Source records:
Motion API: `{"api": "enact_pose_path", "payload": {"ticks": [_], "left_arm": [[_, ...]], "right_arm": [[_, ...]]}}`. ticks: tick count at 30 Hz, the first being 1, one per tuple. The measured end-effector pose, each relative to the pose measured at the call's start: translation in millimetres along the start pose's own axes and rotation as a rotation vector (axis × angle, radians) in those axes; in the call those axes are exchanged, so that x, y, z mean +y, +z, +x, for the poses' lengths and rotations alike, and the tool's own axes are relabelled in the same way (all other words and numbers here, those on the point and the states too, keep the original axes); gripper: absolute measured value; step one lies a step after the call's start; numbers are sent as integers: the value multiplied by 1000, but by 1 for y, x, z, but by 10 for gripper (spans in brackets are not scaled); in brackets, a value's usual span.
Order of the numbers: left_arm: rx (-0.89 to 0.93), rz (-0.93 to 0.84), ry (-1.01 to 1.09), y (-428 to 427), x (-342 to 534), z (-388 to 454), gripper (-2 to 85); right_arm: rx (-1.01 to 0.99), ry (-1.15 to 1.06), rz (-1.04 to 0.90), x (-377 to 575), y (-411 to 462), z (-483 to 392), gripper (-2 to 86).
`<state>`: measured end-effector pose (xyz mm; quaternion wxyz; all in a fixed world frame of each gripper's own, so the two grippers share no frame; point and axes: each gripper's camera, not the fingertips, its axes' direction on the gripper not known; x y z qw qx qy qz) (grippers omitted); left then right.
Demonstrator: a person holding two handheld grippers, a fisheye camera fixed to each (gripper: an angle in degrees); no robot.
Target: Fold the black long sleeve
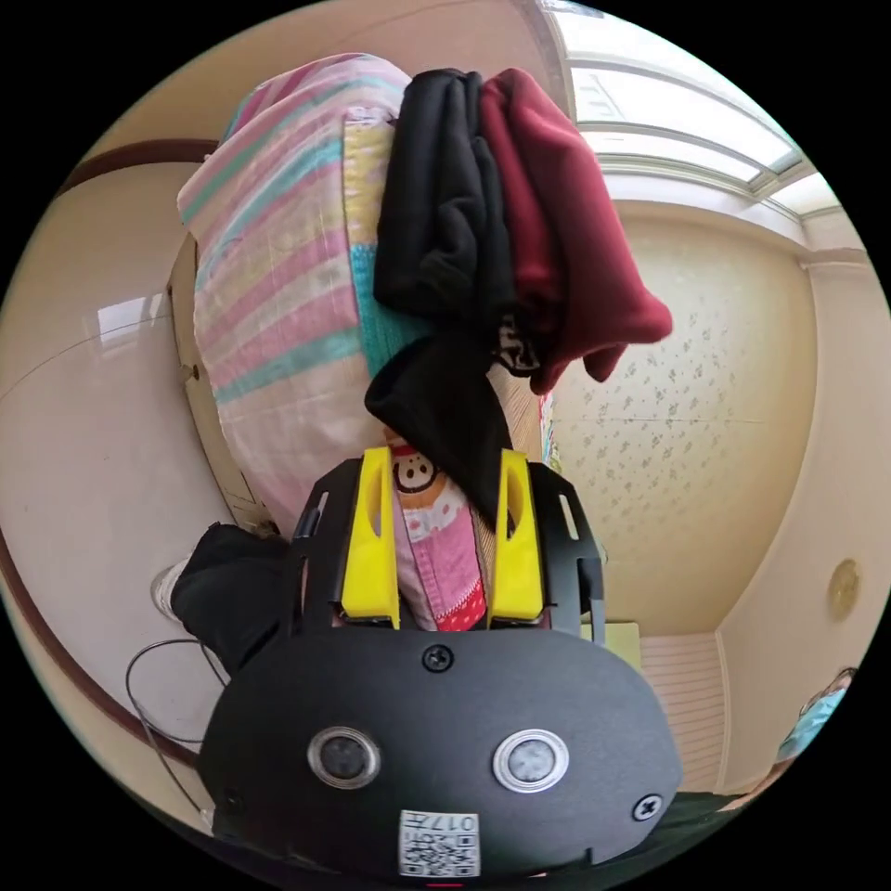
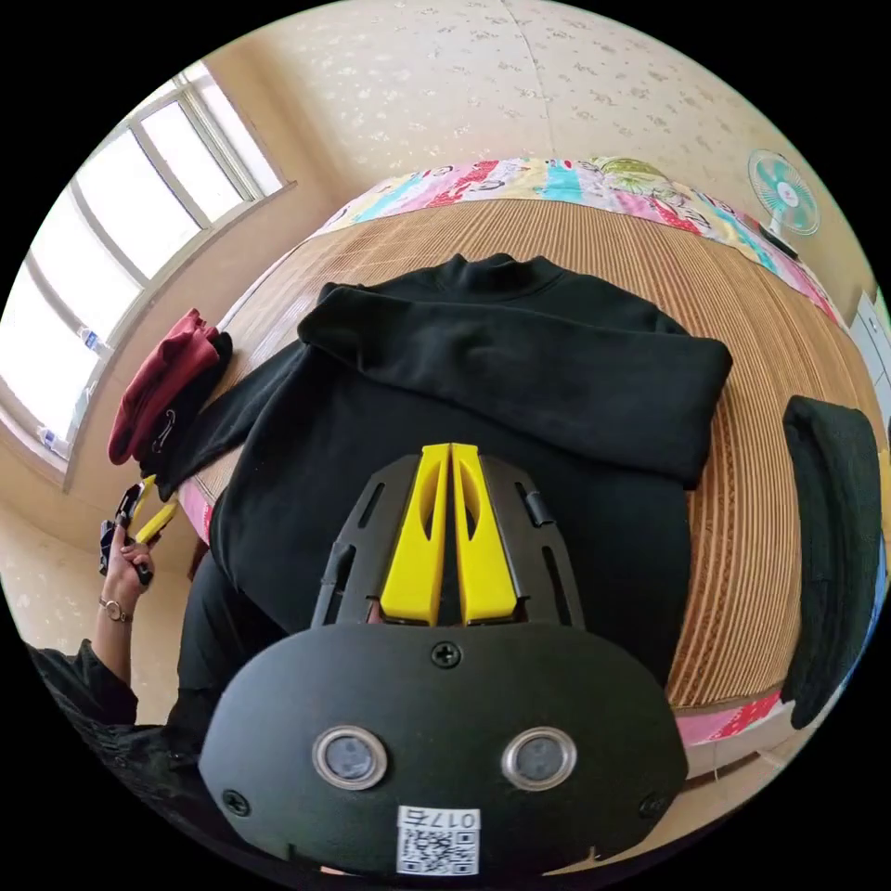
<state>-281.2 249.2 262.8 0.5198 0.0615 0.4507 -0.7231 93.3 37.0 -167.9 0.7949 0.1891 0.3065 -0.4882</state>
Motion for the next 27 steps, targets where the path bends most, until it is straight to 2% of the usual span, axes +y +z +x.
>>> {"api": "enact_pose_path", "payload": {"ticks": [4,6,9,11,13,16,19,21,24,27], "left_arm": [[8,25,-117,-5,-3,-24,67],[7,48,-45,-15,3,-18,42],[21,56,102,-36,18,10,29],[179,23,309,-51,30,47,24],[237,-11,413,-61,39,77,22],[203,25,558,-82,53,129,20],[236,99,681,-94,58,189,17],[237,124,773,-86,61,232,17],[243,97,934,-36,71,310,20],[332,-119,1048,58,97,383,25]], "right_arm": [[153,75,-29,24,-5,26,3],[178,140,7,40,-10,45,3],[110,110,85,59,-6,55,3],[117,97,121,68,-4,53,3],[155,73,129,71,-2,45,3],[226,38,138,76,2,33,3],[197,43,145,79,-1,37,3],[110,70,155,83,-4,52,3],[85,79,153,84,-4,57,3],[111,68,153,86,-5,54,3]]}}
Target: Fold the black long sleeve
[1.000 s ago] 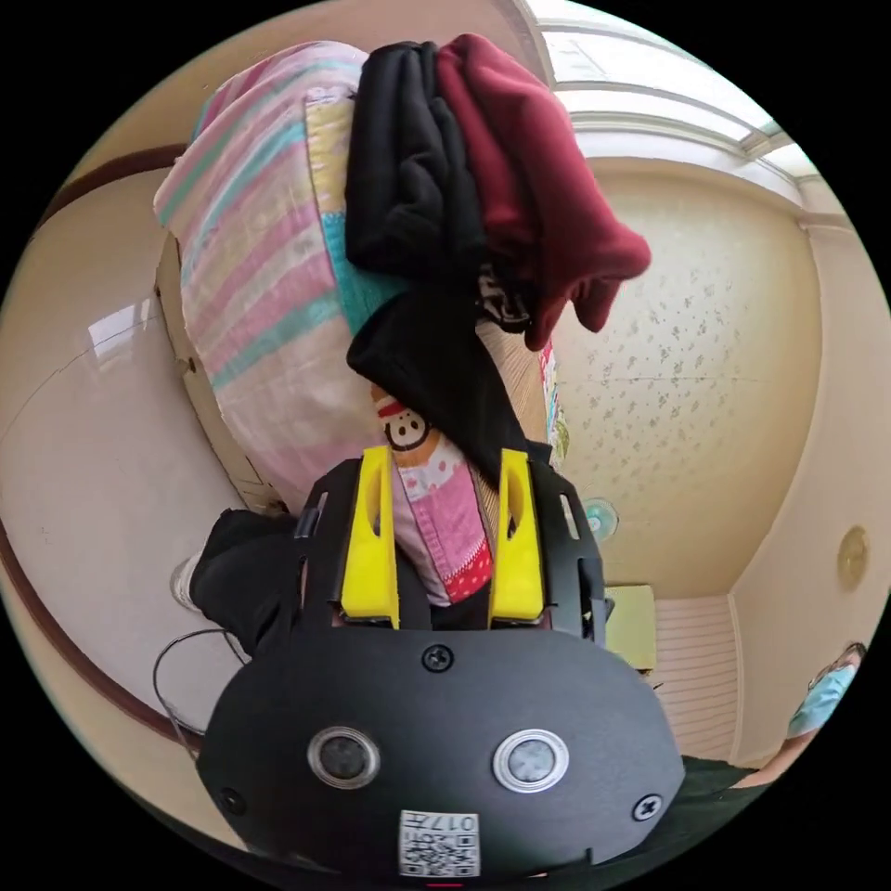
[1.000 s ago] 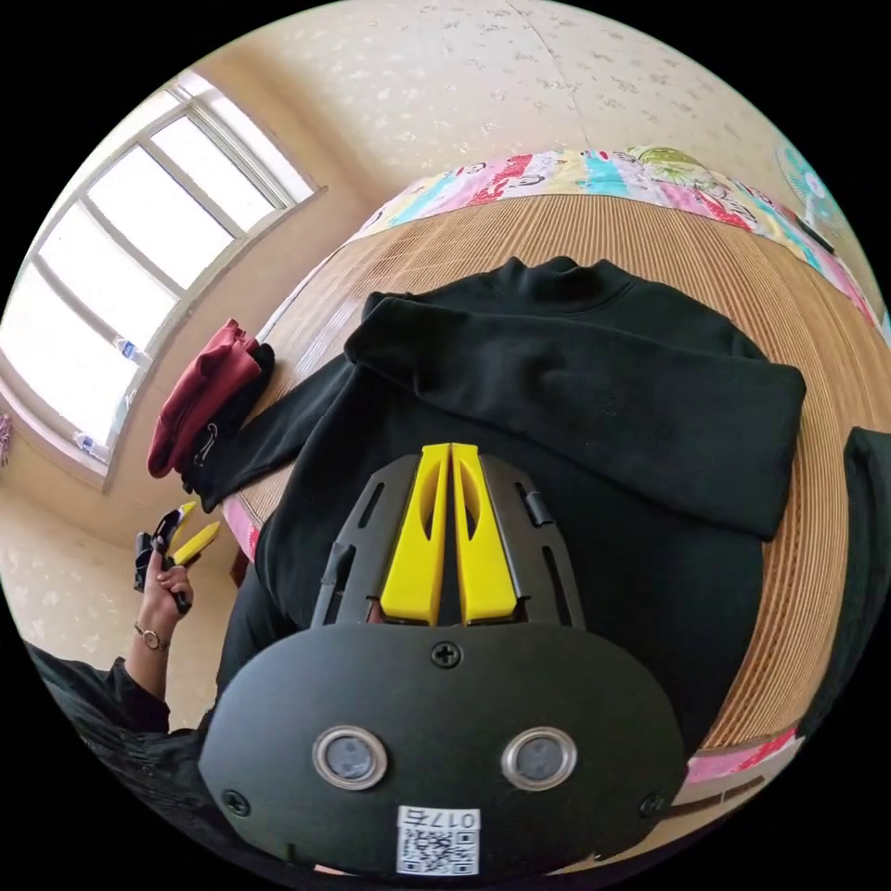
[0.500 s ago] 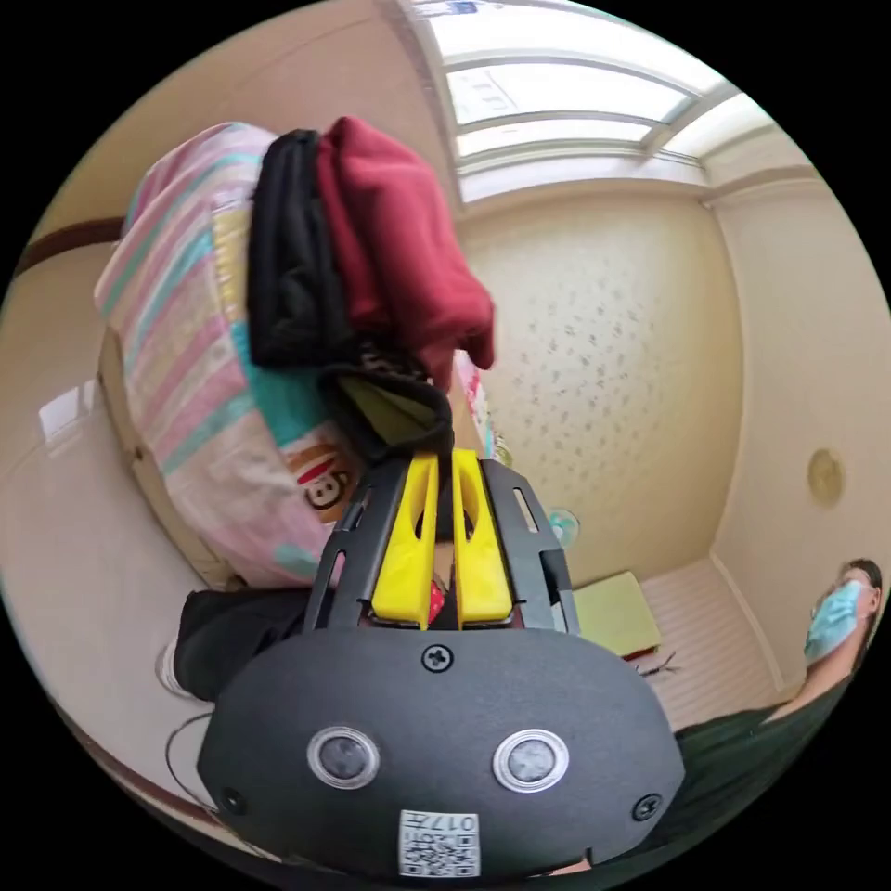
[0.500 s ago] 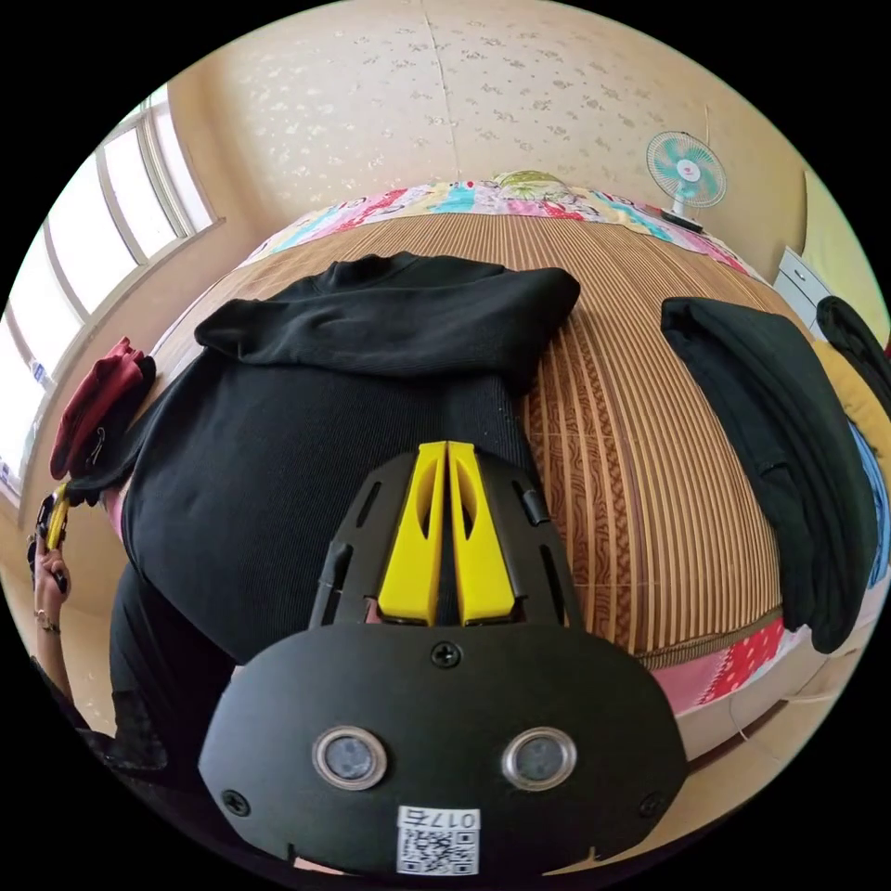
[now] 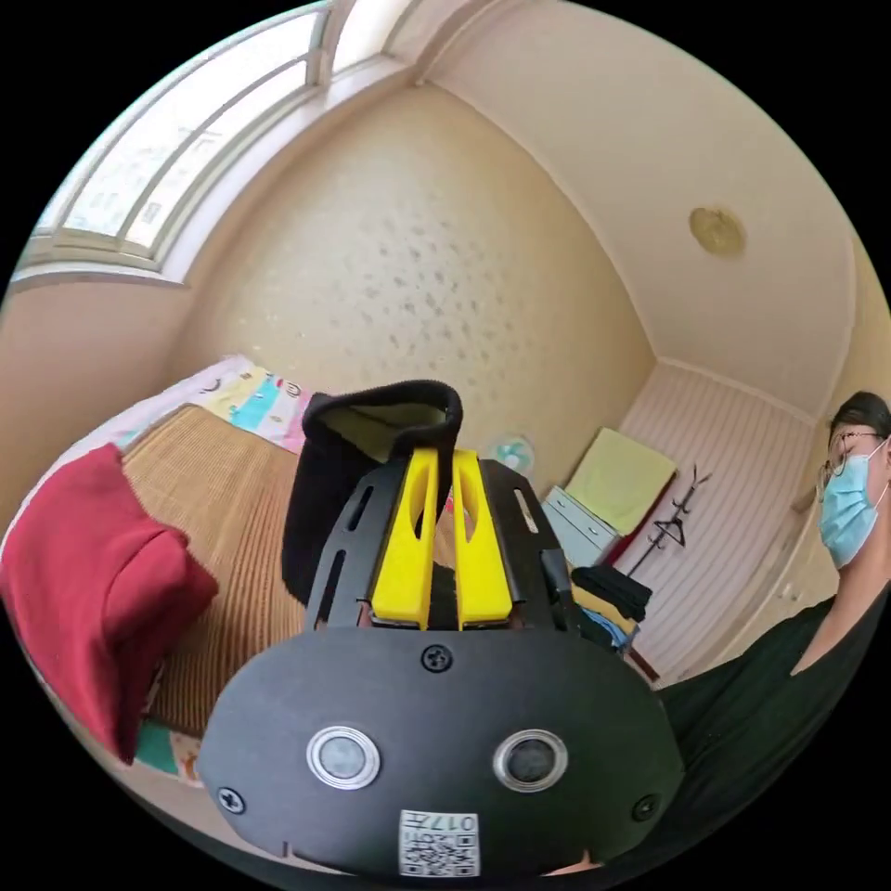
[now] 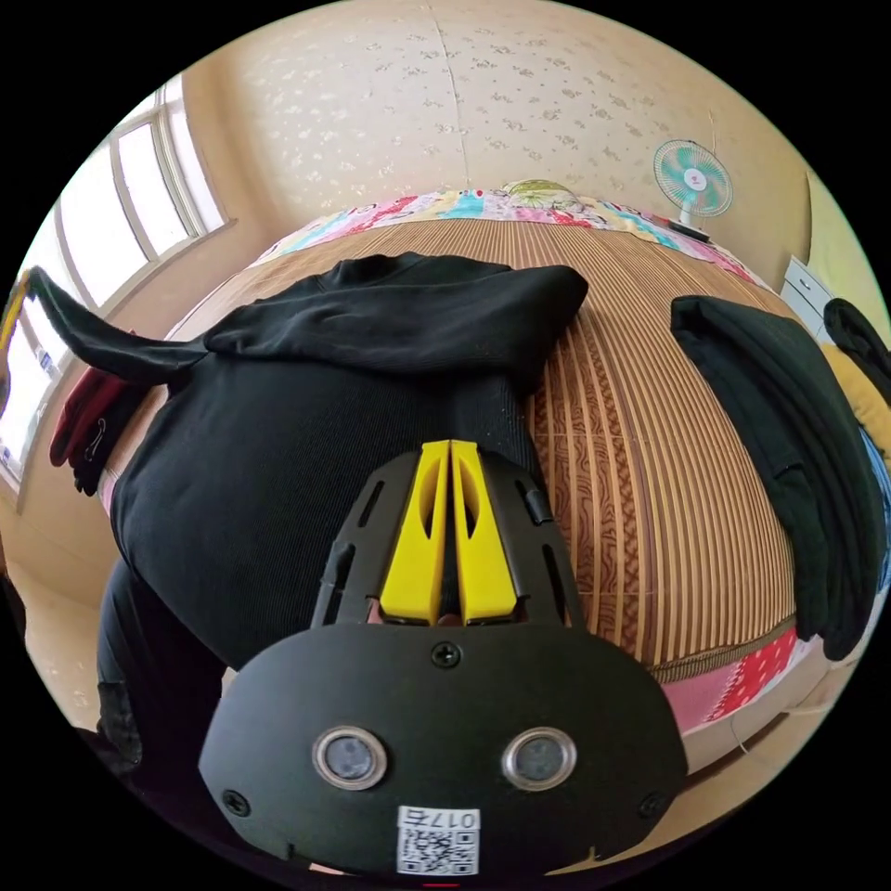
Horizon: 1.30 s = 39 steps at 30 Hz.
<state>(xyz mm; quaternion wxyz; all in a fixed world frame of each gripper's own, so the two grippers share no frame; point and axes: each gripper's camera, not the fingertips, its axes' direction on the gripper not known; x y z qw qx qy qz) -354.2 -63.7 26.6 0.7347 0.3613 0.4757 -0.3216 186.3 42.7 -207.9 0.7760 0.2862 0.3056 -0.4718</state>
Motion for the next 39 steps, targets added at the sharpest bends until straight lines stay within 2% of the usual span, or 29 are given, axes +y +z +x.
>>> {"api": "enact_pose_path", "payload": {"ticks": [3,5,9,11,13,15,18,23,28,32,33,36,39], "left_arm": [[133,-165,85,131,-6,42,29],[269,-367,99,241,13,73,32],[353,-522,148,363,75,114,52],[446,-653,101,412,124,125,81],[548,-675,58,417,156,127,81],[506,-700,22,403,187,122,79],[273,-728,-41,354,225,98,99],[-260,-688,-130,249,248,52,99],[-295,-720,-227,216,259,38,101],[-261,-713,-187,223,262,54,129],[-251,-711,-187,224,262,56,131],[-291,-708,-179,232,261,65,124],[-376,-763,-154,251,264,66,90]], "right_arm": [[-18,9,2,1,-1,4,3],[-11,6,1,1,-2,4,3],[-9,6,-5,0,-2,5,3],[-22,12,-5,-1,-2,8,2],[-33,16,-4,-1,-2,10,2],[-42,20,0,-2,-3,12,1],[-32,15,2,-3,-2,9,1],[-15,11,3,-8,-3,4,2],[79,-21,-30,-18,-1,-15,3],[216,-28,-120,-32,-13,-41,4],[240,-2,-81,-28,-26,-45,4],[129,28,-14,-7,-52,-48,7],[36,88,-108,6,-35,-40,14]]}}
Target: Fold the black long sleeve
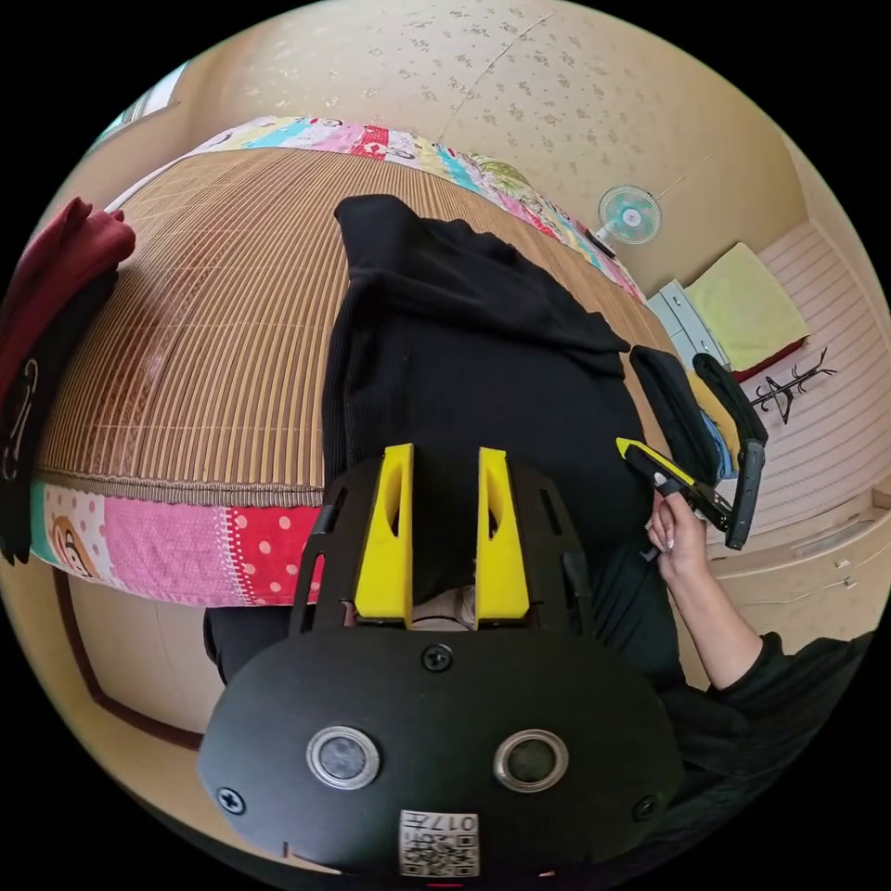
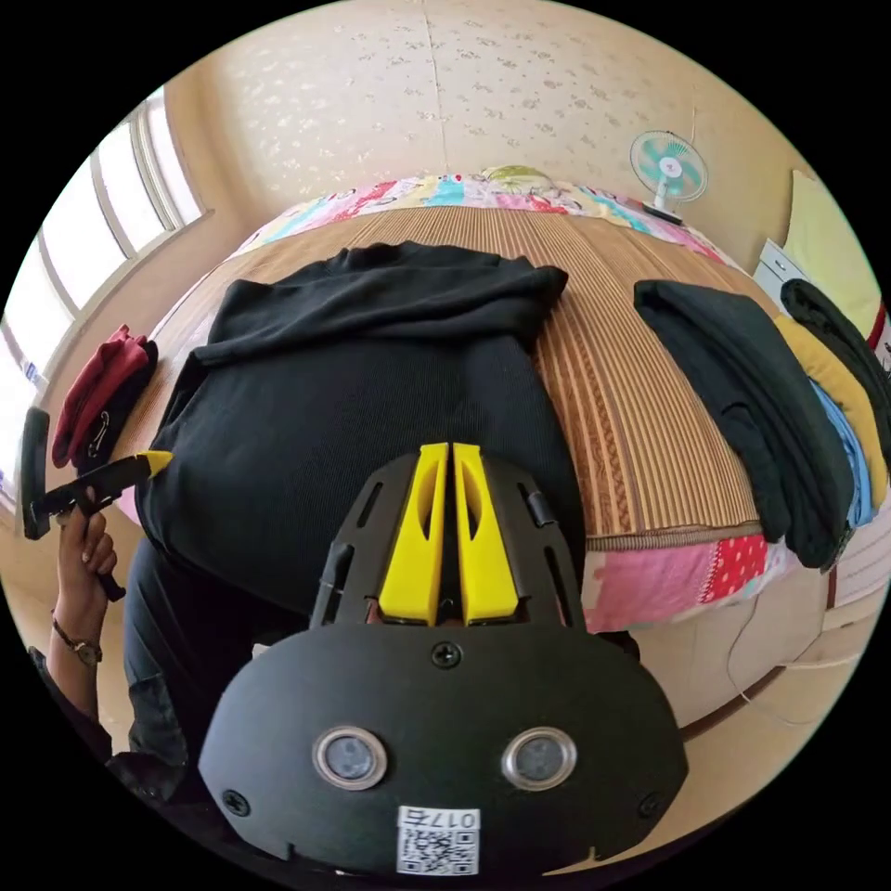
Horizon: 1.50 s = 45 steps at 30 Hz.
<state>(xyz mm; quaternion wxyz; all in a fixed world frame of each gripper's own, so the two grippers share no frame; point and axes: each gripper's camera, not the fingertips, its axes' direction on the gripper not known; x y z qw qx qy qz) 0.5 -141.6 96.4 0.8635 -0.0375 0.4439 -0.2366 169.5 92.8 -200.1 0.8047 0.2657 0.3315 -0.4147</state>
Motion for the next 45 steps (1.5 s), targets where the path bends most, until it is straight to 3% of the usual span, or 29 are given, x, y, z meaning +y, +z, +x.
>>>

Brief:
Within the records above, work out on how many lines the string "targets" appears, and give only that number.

Your response:
3